Q&A with Caroline Crowe

Caroline Crowe is the author of The Fairy Dogmother, a charming tale of Cinderella for pooches! We had a few questions to ask Caroline and she was lovely enough to take the time to answer them!

You have taken the classic Cinderella story and given it a brilliant twist. How much fun was it to add dogs to the tale?

Thank you! It was so much fun imagining what a dog might wish for if they had a fairy dogmother. Hopefully readers will have a bit of a giggle at the slightly wackier suggestions. Richard Merritt’s illustrations are so brilliant, he’s really added another layer to the humour.

The illustrations are bright and colourful- what were your thoughts on seeing your story brought to life?

I am always totally in awe of the illustrators I work with on my books and Richard is no exception. I absolutely LOVE his interpretation of the text and his illustration style. It’s a real feast for the eyes and there are so many lovely details to spot.

Have you had this story in mind for some time or is it a new idea that just took off?
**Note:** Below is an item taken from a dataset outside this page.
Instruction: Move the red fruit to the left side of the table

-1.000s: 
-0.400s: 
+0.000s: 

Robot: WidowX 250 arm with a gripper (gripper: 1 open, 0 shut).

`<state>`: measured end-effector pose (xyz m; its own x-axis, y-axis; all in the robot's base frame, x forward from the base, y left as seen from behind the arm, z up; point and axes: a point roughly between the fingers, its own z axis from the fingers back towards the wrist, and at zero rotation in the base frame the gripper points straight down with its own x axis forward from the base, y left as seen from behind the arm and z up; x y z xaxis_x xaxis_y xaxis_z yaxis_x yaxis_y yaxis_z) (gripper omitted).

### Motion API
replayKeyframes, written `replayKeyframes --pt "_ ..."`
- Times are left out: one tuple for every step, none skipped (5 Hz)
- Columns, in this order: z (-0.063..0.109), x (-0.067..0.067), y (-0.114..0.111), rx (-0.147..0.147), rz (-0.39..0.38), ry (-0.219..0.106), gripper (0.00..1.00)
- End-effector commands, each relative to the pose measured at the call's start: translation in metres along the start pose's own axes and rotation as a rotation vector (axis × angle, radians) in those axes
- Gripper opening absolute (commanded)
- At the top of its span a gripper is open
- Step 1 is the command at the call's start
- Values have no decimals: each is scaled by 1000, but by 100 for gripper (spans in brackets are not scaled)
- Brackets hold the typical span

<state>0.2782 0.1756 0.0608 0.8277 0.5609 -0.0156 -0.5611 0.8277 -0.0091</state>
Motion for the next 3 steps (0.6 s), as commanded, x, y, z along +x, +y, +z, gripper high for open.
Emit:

I first had the idea for a story about a fairy dogmother several years ago and mentioned it to my editor at Little Tiger. At the time it was a very different text and didn’t work for them, but she loved the idea and asked me to re work it. It went through a few drafts before it became the story it is now. The Fairy Dogmother is a great example of how sometimes as a writer you have to have faith in an idea and persevere despite some knock backs and also how a finished book is a collaboration between lots of different people; my agent, Clare Wallace, and my editor at Little Tiger, Ellie Farmer, both helped shape the text into the story it is now.

Was there anything that didn’t make it into this story?
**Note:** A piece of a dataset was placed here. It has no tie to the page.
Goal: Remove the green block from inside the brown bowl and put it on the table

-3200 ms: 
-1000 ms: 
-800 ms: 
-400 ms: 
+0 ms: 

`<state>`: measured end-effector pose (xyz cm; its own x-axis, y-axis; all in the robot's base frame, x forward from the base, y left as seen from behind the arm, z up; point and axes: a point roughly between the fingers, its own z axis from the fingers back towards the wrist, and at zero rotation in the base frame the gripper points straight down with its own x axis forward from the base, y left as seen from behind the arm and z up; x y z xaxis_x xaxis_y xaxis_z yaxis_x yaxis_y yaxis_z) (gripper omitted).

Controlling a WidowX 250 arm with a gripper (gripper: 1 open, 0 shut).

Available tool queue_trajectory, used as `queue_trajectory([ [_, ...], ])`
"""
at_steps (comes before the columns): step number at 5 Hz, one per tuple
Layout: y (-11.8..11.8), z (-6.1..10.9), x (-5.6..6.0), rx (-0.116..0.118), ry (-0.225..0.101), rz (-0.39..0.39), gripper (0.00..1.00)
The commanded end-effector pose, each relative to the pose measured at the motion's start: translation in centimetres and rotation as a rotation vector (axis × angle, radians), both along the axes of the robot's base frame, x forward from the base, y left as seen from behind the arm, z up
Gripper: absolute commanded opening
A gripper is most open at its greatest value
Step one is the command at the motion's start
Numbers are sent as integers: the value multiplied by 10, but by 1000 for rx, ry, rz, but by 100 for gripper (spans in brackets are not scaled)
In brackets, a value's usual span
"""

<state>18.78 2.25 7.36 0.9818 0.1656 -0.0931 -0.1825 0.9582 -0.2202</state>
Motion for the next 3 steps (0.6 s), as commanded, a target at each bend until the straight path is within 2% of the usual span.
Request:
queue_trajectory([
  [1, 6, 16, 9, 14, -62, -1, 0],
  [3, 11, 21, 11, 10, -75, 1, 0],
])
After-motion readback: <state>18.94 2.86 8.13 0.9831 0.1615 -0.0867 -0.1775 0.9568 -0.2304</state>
At one point Ruff and Tuff, who wish for sausages, were written in the text as Cinders’ brothers to mirror the step sisters in Cinderella, but in picture books you only have a very limited word count to work with and that detail ended up being cut.

Do you have other ideas for twisting classic tales into new stories?

I think there is an amazing collection of picture books on the shelves at the moment that have taken classic fairy tales and re-interpreted them. There’s a lot of stiff competition out there! At the moment I don’t have any ideas along those lines, but I’ve learned to never say never.

What do you hope readers will take from your story- other than the desire for a dog of their own?

I think the message I was trying to weave through it is that often we get the most happiness by gifting happiness to others and that a true friend is someone who tries to think along those lines.

The Fairy Dogmother is published by Little Tiger and is available from TODAY!!